→ **Directions**:
Give the data again exactly, from its opening line through the line in which "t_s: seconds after" appears.

→ **Data shown**:
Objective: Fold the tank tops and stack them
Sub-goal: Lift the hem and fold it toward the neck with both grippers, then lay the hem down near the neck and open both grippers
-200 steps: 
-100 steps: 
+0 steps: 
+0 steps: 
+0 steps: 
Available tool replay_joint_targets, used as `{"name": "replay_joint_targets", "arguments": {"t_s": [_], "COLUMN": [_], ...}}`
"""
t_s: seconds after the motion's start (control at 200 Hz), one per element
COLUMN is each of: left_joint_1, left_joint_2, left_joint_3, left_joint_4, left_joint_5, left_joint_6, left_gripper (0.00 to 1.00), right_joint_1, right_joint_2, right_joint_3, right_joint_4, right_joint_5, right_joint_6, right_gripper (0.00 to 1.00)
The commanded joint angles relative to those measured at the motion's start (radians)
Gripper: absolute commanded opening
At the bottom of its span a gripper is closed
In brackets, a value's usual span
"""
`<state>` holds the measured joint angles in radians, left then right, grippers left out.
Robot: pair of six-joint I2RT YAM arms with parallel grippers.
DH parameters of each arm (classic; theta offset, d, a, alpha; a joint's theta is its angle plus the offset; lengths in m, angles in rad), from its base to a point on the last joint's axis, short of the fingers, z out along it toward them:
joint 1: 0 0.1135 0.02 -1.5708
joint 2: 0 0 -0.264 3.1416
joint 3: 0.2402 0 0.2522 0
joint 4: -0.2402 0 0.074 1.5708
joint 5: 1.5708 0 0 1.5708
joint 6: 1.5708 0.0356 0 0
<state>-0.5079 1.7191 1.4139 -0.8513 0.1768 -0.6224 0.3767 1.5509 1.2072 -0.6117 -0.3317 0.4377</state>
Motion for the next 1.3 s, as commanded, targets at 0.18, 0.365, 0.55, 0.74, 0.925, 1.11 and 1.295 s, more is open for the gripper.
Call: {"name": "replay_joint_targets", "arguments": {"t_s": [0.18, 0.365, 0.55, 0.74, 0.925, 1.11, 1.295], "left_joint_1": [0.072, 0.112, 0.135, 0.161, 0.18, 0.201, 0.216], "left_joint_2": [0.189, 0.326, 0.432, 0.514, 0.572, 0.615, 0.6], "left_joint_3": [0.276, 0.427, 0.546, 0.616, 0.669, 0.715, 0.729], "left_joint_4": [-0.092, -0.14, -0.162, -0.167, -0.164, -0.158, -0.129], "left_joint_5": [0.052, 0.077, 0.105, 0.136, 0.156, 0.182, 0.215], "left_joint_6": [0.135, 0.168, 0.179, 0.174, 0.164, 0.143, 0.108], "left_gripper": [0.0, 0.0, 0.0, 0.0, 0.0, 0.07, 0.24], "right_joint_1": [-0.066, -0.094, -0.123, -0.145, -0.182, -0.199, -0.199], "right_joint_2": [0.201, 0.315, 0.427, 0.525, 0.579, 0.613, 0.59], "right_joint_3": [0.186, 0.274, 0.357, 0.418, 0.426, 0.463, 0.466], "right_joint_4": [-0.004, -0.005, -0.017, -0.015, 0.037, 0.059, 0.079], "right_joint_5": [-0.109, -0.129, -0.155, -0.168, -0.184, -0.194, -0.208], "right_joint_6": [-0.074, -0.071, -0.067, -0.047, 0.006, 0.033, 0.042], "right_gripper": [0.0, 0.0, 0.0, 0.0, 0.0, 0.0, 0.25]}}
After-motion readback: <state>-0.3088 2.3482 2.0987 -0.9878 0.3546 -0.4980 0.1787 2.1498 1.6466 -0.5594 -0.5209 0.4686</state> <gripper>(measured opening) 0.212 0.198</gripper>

→ **Exercise answer**:
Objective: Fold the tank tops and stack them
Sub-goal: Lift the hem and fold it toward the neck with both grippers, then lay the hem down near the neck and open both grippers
-200 steps: 
-100 steps: 
+0 steps: 
+0 steps: 
+0 steps: 
Available tool replay_joint_targets, used as `{"name": "replay_joint_targets", "arguments": {"t_s": [_], "COLUMN": [_], ...}}`
"""
t_s: seconds after the motion's start (control at 200 Hz), one per element

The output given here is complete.